Looking at all three records (maps/entities), in our sample database we can see that the collective set of keys (fields) used are:

:db/id
:car/make
:car/model
:year
:user/name
:user/age
:cars

Datomic doesn't allow you to just go ahead and pick any old keyword as a field (or key) to entity maps, like you could in plain old clojure. Rather we have to specify ahead of time which keywords entities in datomic are allowed to use. Defining which keys (fields) can be used by maps (entities) is the process of creating a datomic schema.

In the SQL world, creating a schema means defining table names, column names and column data types.

In datomic, we do away with the concept of a table. You could say datomic ONLY specifies 'columns'. Additionally, these columns have no relationship to (or grouping with) any other column. Contrast this with an RDBMS which groups columns with the concept of a table.

Here a column in SQL is equivalent to a field in datomic. When we specify a column in SQL we give it a name, and we indicate what it will hold, a string, integer, etc…

In datomic we do the same thing, we define fields stating what their name is and what type of data they hold. In Datomic nomenclature fields are referred to as attributes.

So this is a bit of a big deal. In RDBMS our columns are stuck together in a table. In datomic we define a bunch of fields that don't necessarily have anything to do with one another. We can randomly use any field we define for any record (map/entity) we want to store!
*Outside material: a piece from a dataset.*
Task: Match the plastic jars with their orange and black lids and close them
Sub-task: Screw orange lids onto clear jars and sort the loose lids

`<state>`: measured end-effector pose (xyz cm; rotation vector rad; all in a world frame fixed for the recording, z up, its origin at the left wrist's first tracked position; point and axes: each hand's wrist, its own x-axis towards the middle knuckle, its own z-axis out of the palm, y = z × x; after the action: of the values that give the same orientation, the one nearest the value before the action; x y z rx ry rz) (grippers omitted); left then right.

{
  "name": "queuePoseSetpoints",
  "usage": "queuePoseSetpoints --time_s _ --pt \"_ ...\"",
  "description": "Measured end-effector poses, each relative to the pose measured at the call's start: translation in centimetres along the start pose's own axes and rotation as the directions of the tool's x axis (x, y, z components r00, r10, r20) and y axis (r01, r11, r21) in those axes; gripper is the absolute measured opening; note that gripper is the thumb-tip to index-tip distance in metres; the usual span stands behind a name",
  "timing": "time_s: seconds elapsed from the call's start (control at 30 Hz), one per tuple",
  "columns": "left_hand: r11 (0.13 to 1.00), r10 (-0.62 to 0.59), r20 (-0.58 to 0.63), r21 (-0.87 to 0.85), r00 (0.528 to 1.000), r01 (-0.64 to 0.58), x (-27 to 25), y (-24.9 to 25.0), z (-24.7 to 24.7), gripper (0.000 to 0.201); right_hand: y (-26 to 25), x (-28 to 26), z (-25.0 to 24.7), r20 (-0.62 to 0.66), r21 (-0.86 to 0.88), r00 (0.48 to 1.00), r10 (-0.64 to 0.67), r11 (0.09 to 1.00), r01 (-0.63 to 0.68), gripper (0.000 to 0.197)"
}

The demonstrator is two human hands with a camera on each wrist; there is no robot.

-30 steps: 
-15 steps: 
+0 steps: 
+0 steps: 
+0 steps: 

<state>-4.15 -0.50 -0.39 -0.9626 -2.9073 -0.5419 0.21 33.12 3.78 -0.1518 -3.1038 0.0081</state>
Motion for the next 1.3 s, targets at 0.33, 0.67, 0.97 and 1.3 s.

Remember datomic is just a big pile of maps.

Again, we can only use fields that have been predefined (the schema), but other than that, we can create maps with any combinations of those fields. We'll revist this idea later on.

One more note, I've used both namespace qualified keyword fields like: :user/name and non-namespace qualified keyword fields like: :cars. I do this just to show that the keywords dont need to be namespace qualified, but it is best practice to do so. Why you may ask? One person suggested that they can be easier to refactor since they are more specific.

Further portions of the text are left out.